• **Problem**
State the count of lines below in which the word "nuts" appears, and add nothing.

• **Exercise data**
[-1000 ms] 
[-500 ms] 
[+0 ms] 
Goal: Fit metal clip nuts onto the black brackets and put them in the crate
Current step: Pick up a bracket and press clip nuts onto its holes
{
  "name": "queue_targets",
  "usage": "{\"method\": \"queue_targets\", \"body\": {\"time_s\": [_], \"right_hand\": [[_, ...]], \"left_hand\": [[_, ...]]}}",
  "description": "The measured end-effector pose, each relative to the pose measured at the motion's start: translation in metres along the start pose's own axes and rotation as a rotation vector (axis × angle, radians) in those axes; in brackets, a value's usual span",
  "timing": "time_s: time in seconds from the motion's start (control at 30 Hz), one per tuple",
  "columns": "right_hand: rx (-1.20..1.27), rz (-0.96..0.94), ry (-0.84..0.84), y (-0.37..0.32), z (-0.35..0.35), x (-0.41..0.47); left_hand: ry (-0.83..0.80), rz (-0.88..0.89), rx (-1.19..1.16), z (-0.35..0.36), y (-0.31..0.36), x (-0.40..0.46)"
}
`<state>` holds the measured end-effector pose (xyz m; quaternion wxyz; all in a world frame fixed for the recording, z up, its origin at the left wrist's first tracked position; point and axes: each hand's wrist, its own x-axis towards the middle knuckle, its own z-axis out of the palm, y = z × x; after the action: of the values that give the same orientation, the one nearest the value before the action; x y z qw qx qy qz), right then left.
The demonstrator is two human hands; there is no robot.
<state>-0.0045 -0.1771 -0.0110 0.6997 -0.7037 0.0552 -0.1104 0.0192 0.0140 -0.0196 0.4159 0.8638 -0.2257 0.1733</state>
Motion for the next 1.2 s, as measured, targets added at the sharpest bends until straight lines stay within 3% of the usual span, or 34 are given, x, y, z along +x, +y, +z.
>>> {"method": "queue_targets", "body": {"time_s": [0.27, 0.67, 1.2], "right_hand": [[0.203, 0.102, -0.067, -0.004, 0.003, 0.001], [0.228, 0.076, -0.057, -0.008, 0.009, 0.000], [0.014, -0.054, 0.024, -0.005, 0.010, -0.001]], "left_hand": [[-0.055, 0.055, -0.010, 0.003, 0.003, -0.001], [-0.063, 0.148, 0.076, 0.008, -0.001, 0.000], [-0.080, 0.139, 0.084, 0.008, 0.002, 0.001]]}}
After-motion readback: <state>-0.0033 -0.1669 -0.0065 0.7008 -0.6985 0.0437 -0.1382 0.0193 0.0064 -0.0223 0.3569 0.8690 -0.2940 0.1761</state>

• **Expected answer**
2